Chapter 2 is a continuation of the section on Arithmetic and Algebra.

This time, we get the Calculus of Finite Differences. This concept was first published between 1715 and 1717 by Brook Taylor, who developed the Taylor Theorem. Finite differences are an early form of integral calculus, and the idea is to look at the results of an equation in steps, effectively taking the differences of that equation at those steps to determine the underlying properties of an event. It’s not an infallible way of building up equations to explain specific behavior, but it’s a good starting point in many cases.

Gardner describes a “mind reading” party trick used by W. W. Sawyer, who taught math at Wesleyan University. You ask someone to think of a quadratic equation, with no powers greater than x^2 (to keep things simple).

For example, use 5*x^2 + 3*x – 7.

You ask the person to give you the answers for x = 0, 1 and 2. You can turn your back on them so you can’t see them working the math. In this case, the answers would be -7, 1 and 19. With practice, you could do the following steps in your head in a couple seconds.

The process is to write out the answers in a row:

-7 1 19

Subtract the number on the left from its neighbor to the right and put the results on the next row:

(1 – -7) = 8, and (19 – 1) = 18

8 18

And do the same thing to build up the third row.

18 – 8 = 10

-7 1 19

8 18

10

The original equation can be built up by the following rules:

The coefficient for x^2 is 1/2 of the bottom number.

The coefficient for x is the first number of the middle row minus half the bottom number.

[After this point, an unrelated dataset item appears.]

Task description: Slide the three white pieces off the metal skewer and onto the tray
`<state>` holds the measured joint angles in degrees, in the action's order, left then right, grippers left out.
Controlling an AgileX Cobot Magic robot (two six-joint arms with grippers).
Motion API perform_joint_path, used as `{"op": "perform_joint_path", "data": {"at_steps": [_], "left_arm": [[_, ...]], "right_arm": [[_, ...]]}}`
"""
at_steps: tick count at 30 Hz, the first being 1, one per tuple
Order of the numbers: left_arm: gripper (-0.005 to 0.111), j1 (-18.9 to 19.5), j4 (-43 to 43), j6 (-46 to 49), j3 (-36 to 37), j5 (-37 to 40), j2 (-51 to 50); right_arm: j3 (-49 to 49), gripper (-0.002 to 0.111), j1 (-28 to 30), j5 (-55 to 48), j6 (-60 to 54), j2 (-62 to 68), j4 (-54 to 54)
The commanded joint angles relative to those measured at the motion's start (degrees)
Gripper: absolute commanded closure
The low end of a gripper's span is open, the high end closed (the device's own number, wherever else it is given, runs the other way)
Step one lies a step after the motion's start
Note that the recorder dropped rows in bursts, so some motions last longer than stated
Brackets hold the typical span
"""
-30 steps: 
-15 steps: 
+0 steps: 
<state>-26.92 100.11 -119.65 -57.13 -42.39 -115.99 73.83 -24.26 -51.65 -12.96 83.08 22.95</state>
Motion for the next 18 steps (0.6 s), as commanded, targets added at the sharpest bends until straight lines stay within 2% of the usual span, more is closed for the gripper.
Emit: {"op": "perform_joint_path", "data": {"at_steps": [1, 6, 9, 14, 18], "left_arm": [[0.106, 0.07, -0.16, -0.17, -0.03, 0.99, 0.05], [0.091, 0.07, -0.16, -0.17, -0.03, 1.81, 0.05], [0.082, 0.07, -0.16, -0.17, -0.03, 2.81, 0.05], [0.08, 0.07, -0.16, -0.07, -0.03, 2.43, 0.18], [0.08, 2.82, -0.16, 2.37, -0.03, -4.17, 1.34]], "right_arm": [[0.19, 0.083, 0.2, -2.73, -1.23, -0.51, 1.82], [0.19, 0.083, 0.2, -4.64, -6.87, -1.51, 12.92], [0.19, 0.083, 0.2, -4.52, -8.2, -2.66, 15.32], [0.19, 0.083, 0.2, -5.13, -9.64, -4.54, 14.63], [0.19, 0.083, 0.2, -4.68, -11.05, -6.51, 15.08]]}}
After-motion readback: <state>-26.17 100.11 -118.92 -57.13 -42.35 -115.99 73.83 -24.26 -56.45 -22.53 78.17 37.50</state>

The constant is the first number of the top row.

a*x^2 + b*x + c

a = 10/2 = 5

b = 8 – 10/2 = 3

c = -7

The calculus of finite differences is a study of these kinds of equations. It had been further developed by Leonhard Euler and George Boole (creator of boolean logic) but fell out of favor in the 1800’s. In the later 1900’s, it became useful again for use in statistics and the social sciences. You can determine the gravitational constant this way. Time the fall of a stone and record the distances at one second intervals:

0 16 64 144 256

16 48 80 112

32 32 32

distance = 32/2 * x^2 + (16 – 32/2) + 0 = 16*s^2

There’s no guarantee that this equation holds absolutely in all cases, but it’s one way to start approaching the development of a theory.

I’d done something like this myself many years ago when I was bored one day, looking at the differences of different strings of powers:

1 4 9 16 25 36

3 5 7 9 11

2 2 2 2

1 8 27 64 125 216

7 19 37 61 91

12 18 24 30

6 6 6

So, I’d discovered finite differences without having any idea what it was. Note that as you get higher powers of x, you get more lines on the pyramid.

Gardner gives a couple additional puzzles to play with – What’s the maximum number of pieces a pancake can be cut into by n straight cuts? How many different designs can you get when making circular necklaces of n beads of two colors (the beads are white or black). And, what’s the maximum number of triangles that can by made with n straight lines?